Your assignment ▸ Give again the entries below exactly, beginning at the first line and ending at the line with "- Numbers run".

(Dataset entries)
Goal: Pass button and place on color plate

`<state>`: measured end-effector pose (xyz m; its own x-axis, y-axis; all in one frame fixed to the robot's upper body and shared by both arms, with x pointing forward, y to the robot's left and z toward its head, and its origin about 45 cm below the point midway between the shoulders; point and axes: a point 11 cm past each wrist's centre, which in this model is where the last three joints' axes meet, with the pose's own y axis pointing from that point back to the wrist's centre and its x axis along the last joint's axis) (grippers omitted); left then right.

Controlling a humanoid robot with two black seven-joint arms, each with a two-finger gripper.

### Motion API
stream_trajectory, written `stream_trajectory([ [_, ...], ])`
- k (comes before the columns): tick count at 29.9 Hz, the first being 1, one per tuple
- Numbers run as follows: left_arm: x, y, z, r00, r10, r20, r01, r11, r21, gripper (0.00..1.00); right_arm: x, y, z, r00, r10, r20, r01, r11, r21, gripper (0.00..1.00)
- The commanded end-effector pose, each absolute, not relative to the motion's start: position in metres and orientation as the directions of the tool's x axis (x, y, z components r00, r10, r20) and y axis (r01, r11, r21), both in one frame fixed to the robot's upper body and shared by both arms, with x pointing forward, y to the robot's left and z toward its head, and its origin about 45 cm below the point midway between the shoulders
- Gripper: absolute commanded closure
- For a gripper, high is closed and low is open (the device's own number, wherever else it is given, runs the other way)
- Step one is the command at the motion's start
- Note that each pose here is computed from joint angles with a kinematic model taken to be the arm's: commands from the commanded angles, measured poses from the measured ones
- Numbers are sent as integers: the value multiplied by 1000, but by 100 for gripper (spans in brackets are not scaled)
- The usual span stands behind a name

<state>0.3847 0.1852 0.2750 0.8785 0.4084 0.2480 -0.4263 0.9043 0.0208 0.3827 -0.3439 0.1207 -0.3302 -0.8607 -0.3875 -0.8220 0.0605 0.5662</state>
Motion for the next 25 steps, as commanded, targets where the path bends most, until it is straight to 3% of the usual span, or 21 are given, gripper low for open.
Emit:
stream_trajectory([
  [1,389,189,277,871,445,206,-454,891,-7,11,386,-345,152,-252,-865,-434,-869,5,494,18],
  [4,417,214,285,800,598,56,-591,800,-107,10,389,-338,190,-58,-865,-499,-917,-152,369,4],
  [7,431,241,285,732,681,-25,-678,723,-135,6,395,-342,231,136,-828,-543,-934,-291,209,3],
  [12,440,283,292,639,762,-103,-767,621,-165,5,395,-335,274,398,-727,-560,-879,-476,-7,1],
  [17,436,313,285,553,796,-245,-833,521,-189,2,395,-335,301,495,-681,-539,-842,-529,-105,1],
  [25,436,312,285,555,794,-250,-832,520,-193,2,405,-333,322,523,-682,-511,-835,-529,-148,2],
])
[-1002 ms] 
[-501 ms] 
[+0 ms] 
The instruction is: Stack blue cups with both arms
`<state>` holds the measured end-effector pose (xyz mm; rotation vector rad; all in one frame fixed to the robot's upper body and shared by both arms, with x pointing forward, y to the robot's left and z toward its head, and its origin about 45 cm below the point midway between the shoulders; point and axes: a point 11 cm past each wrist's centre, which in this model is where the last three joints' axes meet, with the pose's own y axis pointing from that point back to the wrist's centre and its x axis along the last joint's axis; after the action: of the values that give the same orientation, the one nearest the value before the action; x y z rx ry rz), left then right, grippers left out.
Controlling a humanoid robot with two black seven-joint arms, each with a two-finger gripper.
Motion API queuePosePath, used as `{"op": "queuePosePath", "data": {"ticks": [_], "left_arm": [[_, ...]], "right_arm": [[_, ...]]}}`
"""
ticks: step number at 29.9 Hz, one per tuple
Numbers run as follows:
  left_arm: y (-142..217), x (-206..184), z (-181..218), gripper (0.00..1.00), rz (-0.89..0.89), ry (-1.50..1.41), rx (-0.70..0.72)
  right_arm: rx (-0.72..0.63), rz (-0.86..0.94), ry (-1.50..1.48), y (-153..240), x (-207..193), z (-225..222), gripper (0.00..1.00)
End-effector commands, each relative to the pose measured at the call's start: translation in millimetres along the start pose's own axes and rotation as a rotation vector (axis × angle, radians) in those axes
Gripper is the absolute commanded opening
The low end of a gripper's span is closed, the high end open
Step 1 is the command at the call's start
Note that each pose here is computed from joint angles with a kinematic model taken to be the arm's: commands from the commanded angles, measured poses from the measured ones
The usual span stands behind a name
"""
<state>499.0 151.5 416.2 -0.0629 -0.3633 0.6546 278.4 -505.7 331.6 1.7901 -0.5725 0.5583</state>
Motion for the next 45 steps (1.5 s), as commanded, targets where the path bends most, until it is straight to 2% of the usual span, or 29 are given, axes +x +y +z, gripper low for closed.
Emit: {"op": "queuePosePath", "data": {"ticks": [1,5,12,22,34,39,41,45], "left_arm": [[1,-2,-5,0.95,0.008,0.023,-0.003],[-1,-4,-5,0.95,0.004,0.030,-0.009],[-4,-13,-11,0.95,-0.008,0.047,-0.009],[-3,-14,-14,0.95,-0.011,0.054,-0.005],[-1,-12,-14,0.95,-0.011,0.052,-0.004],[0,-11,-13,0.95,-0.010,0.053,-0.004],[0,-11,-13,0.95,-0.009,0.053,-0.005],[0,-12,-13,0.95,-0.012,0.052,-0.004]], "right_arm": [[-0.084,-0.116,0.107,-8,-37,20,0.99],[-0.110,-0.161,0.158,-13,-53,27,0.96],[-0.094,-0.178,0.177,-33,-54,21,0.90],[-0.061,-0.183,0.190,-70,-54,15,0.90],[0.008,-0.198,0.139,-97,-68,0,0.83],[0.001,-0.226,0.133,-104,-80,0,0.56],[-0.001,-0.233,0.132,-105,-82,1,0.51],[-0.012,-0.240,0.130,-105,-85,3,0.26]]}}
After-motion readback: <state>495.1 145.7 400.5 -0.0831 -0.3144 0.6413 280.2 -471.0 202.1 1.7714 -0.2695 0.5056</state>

Expected answer ▸
Goal: Pass button and place on color plate

`<state>`: measured end-effector pose (xyz m; its own x-axis, y-axis; all in one frame fixed to the robot's upper body and shared by both arms, with x pointing forward, y to the robot's left and z toward its head, and its origin about 45 cm below the point midway between the shoulders; point and axes: a point 11 cm past each wrist's centre, which in this model is where the last three joints' axes meet, with the pose's own y axis pointing from that point back to the wrist's centre and its x axis along the last joint's axis) (grippers omitted); left then right.

Controlling a humanoid robot with two black seven-joint arms, each with a two-finger gripper.

### Motion API
stream_trajectory, written `stream_trajectory([ [_, ...], ])`
- k (comes before the columns): tick count at 29.9 Hz, the first being 1, one per tuple
- Numbers run as follows: left_arm: x, y, z, r00, r10, r20, r01, r11, r21, gripper (0.00..1.00); right_arm: x, y, z, r00, r10, r20, r01, r11, r21, gripper (0.00..1.00)

This exercise requires nothing further.